### WHAT THIS TASK INVOLVES
Under this line are the records; write out word for word the part that begins at the line containing "Could you please provide the mask of the finger" and ends at the line containing "Could you please provide the mask of the white", and no more.

### Data items
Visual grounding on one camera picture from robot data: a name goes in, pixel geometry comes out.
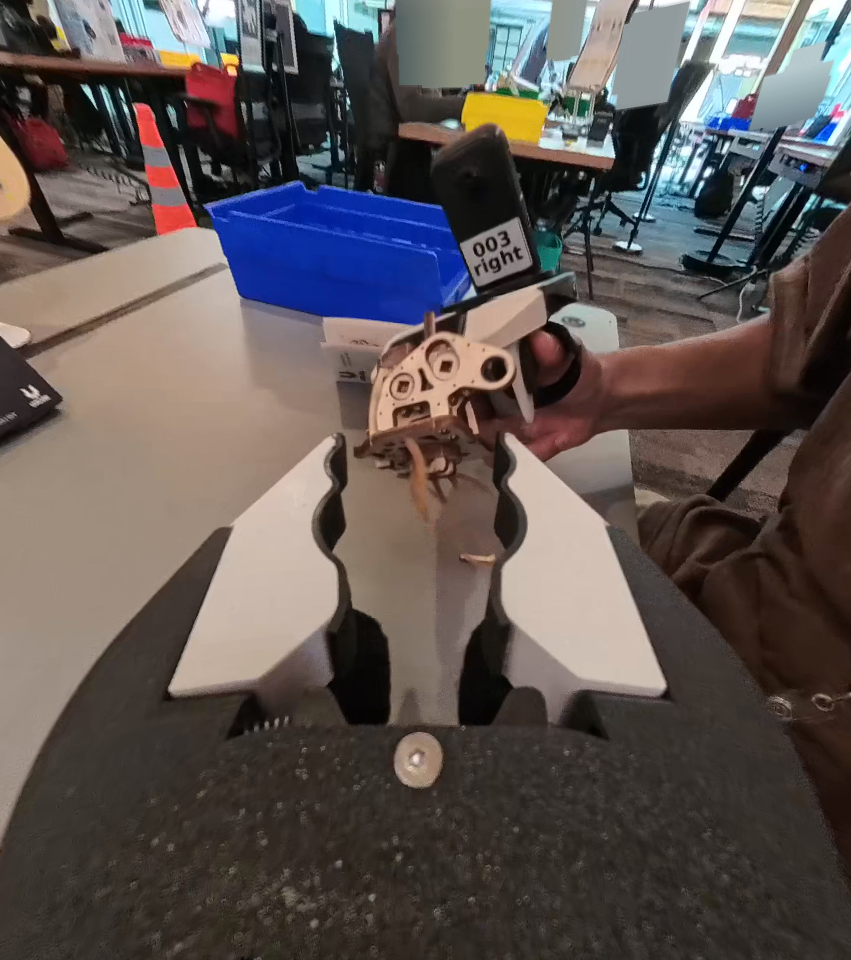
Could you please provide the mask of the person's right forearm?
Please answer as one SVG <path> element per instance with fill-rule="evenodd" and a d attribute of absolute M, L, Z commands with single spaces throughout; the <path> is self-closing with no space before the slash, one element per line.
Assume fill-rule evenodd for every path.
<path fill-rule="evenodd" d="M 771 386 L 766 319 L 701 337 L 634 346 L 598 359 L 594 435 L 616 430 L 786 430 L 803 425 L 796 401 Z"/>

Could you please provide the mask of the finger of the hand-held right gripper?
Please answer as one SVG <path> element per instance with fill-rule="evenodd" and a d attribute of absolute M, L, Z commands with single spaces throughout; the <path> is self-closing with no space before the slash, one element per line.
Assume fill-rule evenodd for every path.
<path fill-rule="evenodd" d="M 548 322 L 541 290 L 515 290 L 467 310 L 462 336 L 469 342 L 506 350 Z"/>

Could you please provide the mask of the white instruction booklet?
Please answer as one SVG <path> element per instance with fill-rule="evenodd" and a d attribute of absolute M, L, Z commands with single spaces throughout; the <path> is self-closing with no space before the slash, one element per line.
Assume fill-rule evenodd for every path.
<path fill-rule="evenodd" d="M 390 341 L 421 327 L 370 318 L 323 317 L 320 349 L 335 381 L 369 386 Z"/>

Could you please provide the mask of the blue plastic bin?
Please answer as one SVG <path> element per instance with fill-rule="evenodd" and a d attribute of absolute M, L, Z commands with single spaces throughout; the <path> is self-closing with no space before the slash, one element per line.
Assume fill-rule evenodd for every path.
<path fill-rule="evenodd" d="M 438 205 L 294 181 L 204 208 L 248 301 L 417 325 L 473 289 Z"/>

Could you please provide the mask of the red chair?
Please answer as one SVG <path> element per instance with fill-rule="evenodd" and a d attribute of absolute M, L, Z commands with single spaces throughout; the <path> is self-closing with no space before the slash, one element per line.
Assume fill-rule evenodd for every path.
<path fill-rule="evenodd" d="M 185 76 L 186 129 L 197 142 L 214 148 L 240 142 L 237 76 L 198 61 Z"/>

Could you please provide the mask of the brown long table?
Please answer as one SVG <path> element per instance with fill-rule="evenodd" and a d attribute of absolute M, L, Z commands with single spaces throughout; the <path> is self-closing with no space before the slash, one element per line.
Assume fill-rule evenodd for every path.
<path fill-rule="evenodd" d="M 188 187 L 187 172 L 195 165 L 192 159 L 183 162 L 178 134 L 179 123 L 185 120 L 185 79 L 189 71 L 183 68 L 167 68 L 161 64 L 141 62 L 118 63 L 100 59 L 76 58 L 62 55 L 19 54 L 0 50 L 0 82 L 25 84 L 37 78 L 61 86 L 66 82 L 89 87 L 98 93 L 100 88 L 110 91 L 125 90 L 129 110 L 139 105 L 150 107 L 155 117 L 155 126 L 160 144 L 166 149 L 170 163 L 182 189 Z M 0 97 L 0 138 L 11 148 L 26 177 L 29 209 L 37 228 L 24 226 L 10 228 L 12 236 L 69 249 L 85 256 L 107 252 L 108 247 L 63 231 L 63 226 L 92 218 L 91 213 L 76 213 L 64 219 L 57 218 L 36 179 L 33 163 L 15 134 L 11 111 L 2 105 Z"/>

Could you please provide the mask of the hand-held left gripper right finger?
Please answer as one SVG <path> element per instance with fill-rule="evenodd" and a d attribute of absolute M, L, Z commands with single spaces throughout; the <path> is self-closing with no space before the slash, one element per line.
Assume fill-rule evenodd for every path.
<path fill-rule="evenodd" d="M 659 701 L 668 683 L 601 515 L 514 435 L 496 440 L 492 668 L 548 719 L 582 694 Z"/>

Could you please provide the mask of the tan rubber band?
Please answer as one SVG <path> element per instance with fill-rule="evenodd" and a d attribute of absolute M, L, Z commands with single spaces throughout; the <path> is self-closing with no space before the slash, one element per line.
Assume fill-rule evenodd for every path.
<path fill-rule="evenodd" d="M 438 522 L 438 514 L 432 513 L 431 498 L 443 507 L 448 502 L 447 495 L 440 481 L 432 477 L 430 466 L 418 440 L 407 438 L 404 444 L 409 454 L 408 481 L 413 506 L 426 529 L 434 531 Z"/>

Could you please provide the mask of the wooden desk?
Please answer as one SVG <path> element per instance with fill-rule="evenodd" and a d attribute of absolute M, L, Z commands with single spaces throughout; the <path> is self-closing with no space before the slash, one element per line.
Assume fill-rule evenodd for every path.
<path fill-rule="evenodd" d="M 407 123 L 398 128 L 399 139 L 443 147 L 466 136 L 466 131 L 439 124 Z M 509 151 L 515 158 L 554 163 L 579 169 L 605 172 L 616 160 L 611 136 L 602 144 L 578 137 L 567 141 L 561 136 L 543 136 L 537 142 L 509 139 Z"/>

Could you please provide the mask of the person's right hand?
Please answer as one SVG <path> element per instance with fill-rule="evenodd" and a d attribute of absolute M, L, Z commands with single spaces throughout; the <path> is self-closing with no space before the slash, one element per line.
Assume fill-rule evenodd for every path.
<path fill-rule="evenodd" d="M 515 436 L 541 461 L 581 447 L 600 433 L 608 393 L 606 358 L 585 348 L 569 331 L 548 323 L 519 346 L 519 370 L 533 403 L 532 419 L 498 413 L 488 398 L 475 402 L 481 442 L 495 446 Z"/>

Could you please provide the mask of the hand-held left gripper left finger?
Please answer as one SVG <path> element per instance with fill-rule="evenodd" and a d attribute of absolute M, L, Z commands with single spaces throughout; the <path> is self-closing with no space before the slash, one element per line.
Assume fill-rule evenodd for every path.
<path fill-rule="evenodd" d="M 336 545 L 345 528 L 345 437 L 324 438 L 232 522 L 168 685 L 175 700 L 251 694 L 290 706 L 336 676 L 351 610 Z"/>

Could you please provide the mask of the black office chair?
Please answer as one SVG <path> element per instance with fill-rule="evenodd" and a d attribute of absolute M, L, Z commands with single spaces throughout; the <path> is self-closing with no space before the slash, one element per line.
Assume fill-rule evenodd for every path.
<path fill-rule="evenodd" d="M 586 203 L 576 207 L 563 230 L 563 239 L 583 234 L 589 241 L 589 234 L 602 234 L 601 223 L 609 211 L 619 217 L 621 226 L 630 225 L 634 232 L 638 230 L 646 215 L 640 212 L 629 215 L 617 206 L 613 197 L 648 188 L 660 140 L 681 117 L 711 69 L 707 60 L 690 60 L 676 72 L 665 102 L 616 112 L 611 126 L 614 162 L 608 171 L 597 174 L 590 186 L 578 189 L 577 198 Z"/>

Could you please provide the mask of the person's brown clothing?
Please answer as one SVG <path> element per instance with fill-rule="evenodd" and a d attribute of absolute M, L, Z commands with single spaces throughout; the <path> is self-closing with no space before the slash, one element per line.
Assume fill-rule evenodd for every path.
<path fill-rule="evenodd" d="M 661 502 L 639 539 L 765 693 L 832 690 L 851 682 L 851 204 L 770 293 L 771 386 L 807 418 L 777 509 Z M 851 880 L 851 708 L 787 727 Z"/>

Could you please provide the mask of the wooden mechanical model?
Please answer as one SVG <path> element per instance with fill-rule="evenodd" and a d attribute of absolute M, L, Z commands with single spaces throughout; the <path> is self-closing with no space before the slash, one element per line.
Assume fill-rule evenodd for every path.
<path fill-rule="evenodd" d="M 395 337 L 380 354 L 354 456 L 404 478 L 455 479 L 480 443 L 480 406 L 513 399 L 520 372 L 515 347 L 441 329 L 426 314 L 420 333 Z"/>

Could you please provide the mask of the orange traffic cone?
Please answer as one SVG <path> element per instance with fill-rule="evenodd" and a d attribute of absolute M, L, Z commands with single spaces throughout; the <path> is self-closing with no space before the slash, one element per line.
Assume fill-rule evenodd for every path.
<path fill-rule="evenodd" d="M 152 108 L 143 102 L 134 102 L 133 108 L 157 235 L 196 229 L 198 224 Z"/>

--

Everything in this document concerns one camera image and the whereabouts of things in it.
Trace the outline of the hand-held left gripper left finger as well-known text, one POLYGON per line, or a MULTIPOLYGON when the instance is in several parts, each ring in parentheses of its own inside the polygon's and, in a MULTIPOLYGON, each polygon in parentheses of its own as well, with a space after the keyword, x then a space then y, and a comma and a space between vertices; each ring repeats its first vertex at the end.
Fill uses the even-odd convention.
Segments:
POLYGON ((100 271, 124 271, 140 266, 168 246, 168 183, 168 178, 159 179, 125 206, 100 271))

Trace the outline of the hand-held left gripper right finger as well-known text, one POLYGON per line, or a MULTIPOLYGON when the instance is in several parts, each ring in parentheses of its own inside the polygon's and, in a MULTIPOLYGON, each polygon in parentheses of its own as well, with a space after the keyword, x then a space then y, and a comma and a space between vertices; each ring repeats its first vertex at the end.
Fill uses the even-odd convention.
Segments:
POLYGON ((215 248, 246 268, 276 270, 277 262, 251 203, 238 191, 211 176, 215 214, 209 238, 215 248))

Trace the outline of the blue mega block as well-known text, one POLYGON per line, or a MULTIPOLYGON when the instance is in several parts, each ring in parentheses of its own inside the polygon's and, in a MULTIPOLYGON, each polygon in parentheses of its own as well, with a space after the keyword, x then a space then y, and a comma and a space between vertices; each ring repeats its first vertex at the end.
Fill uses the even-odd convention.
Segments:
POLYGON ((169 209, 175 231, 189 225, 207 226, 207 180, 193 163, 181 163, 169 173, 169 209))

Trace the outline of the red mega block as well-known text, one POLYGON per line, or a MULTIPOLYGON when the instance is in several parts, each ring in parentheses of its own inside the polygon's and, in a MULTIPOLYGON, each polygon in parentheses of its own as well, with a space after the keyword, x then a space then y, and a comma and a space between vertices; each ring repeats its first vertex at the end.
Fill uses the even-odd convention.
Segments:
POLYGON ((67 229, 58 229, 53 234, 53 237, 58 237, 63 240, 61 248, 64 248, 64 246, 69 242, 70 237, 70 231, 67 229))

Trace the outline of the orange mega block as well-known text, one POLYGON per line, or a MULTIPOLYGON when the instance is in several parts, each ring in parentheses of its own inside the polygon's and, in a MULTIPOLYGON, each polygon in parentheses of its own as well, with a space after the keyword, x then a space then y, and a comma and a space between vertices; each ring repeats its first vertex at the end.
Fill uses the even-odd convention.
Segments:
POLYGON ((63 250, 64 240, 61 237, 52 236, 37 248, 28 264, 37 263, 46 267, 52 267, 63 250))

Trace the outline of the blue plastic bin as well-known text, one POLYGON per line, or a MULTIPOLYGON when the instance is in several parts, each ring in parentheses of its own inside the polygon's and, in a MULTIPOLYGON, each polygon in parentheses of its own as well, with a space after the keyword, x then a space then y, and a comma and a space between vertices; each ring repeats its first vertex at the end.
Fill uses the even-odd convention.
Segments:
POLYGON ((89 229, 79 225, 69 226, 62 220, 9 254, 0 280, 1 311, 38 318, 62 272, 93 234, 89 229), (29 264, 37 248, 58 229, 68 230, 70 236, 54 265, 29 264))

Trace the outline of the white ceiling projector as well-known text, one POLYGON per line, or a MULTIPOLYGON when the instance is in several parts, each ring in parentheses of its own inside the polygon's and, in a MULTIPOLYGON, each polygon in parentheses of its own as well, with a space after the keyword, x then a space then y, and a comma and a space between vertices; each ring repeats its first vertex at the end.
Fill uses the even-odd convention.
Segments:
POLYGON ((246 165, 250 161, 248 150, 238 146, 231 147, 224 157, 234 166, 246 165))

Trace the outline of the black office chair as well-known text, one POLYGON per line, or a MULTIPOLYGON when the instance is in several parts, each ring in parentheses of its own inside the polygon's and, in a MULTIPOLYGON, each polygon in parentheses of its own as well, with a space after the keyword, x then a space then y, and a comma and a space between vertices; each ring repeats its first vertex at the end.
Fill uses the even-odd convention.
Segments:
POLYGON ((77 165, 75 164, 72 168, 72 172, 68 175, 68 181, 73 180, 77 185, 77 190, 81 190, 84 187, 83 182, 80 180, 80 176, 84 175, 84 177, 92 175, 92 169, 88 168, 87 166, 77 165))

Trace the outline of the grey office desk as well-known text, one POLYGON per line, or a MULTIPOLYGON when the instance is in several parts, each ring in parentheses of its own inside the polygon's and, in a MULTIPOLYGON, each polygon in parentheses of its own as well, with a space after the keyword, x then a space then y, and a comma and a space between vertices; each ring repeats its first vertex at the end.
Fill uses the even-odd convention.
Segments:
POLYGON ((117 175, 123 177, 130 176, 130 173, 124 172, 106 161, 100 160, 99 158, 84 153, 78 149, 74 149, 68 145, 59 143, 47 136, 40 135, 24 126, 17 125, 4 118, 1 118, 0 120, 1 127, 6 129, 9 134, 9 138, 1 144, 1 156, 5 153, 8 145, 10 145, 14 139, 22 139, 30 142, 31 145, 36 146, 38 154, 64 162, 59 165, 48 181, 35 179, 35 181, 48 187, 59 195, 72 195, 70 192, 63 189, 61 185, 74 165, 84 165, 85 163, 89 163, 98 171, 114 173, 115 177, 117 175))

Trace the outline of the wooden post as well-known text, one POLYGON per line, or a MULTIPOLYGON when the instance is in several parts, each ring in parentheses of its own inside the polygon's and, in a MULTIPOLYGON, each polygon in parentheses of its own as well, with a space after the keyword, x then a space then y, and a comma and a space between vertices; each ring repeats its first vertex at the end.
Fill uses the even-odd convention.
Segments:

* * *

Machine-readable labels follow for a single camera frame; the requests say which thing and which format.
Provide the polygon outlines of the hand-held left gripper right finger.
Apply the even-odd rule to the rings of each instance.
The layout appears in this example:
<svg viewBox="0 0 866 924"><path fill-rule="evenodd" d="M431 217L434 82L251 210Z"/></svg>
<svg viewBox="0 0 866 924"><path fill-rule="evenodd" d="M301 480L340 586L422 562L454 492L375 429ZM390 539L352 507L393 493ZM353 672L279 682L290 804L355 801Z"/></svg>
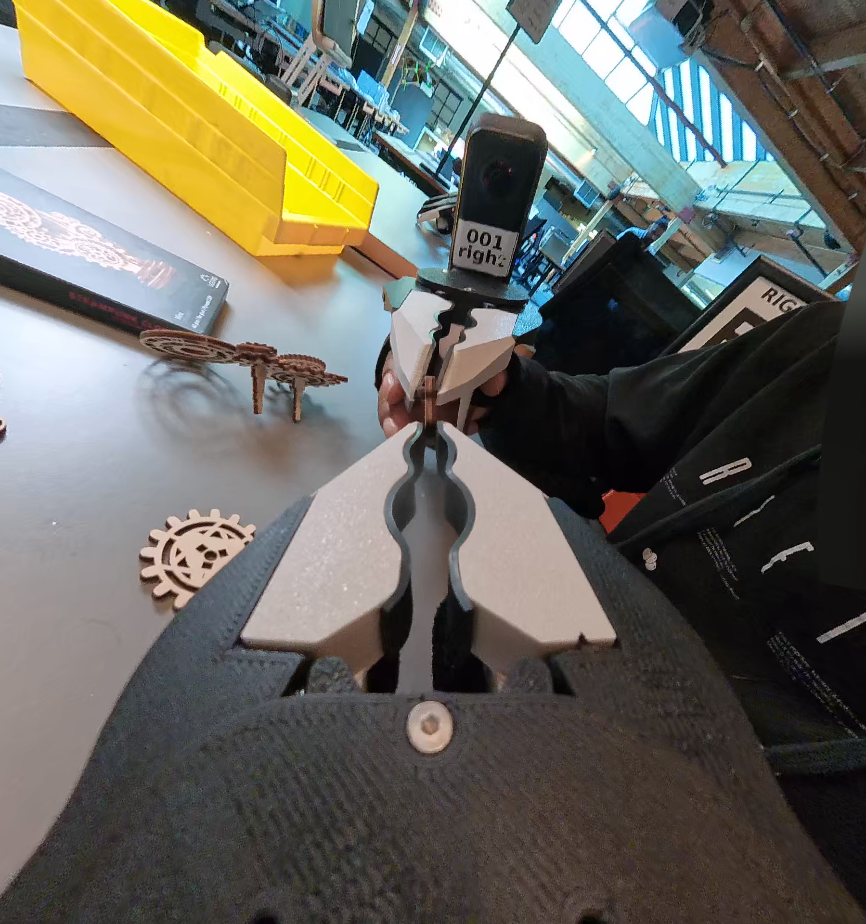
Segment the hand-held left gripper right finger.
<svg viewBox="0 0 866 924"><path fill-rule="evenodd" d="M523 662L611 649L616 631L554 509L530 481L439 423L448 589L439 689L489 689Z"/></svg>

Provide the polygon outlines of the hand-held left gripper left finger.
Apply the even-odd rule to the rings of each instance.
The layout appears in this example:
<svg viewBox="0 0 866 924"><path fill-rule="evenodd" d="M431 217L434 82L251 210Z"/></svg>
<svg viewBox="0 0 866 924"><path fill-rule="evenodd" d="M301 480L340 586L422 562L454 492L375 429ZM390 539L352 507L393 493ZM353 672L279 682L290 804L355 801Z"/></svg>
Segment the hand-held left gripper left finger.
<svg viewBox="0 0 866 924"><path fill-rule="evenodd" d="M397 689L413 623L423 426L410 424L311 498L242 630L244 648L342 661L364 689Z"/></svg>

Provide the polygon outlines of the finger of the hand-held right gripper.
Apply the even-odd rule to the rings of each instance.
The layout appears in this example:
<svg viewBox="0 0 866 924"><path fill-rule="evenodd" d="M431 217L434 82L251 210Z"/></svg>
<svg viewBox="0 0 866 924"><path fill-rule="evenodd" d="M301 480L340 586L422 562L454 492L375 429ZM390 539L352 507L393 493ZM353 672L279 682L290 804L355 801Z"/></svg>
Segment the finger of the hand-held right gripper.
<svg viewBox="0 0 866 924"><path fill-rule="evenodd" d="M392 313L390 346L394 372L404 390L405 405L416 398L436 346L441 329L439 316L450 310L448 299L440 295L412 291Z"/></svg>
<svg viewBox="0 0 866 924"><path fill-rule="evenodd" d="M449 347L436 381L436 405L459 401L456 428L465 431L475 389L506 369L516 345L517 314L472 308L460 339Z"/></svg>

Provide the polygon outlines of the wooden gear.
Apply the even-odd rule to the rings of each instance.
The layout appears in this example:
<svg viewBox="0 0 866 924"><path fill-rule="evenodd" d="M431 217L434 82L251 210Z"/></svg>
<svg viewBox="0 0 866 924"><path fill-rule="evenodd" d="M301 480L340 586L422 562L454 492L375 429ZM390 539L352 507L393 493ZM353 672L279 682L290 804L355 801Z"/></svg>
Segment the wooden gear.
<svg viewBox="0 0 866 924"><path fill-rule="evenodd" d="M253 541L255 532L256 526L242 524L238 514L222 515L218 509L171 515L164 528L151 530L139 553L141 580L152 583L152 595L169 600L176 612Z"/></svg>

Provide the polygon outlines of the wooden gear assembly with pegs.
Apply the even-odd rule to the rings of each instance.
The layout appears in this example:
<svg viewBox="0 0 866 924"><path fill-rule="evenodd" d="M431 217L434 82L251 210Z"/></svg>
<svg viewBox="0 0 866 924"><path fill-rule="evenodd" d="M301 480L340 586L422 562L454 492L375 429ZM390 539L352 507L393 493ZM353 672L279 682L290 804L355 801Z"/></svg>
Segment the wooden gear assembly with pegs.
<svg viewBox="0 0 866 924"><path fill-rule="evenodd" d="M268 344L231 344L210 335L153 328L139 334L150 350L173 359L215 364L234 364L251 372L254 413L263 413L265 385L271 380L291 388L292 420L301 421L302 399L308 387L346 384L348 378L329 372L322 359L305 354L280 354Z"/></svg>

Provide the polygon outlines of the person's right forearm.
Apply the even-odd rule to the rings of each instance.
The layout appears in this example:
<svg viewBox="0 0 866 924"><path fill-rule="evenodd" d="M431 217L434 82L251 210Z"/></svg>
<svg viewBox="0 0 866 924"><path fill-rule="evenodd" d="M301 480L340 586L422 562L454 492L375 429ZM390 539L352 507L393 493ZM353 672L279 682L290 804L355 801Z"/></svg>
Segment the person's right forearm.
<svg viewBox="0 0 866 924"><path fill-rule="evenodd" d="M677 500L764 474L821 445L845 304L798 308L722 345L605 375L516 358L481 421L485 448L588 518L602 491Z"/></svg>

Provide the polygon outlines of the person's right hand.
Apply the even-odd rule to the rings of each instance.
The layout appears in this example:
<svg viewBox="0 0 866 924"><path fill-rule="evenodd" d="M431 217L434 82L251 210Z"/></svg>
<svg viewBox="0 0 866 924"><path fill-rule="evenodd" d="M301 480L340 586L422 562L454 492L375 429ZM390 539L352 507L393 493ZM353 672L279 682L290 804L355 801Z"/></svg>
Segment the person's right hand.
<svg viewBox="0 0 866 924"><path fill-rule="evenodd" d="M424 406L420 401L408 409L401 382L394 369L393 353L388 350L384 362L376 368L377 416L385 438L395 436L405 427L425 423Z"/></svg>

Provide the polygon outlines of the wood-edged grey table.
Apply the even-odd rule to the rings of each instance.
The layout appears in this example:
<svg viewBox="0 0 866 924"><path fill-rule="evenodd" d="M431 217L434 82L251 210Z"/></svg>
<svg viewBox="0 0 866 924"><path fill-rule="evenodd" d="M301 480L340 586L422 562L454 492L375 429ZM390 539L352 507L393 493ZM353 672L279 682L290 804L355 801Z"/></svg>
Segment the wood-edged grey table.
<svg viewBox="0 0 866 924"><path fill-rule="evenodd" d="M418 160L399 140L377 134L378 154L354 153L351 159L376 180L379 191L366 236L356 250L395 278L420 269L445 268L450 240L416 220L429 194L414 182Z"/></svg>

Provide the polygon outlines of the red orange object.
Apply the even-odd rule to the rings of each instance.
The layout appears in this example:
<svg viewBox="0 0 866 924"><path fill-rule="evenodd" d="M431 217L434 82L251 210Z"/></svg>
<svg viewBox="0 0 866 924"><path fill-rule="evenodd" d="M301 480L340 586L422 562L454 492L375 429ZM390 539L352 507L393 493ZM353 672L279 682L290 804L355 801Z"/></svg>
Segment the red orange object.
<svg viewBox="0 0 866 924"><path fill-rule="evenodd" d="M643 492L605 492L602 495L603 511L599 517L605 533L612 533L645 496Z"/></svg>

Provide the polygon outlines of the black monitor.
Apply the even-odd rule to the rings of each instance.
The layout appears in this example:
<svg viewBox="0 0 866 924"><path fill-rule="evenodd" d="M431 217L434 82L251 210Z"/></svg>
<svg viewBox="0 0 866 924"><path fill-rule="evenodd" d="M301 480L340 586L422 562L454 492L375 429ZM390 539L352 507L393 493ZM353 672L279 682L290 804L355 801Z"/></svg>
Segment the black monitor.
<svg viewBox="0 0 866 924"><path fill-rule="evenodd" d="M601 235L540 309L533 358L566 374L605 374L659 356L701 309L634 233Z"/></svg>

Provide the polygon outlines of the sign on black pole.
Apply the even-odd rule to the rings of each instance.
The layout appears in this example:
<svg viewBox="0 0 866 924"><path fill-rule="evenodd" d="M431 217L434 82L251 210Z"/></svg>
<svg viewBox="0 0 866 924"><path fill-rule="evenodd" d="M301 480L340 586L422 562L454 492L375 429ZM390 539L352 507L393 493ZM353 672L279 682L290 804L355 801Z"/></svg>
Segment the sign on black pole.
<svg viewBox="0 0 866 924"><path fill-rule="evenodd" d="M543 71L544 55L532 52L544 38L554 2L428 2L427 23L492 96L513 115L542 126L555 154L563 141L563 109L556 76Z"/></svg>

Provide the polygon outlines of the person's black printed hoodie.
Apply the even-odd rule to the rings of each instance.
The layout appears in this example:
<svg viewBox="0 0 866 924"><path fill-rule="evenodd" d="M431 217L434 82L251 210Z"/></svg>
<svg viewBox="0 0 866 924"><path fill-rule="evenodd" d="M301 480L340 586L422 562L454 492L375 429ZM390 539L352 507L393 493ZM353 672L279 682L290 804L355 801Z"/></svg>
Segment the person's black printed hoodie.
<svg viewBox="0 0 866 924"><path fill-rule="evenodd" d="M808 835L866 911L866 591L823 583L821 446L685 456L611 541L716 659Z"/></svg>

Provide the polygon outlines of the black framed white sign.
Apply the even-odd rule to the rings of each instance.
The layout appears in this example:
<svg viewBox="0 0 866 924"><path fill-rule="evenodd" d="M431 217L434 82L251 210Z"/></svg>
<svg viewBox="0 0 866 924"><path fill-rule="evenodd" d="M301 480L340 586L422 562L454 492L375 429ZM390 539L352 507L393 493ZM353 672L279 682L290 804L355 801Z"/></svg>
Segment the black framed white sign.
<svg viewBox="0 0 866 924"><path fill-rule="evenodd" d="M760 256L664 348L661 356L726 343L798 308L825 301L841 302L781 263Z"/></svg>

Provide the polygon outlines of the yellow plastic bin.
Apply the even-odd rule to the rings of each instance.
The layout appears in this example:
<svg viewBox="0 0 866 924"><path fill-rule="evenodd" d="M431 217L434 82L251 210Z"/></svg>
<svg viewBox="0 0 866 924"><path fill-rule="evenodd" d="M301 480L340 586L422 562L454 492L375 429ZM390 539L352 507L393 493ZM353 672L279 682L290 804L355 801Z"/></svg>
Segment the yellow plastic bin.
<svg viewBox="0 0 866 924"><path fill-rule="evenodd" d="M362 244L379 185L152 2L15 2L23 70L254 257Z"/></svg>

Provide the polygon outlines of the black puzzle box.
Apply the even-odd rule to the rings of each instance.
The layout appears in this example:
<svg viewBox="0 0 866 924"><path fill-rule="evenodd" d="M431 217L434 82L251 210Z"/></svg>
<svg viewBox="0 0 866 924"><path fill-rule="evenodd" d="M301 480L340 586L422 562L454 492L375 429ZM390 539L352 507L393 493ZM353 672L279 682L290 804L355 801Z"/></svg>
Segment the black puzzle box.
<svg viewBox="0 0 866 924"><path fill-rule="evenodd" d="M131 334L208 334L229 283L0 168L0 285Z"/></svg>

### ANSWER SECTION
Could you please provide the mask of the finger of the hand-held right gripper?
Please answer as one SVG <path> element per instance with fill-rule="evenodd" and a d attribute of absolute M, L, Z commands with single spaces throughout; the <path> is self-closing with no space before the slash, one element per line.
Assume fill-rule evenodd for every path.
<path fill-rule="evenodd" d="M 548 322 L 541 290 L 515 290 L 467 310 L 462 336 L 469 342 L 506 350 Z"/>

Could you please provide the mask of the white instruction booklet?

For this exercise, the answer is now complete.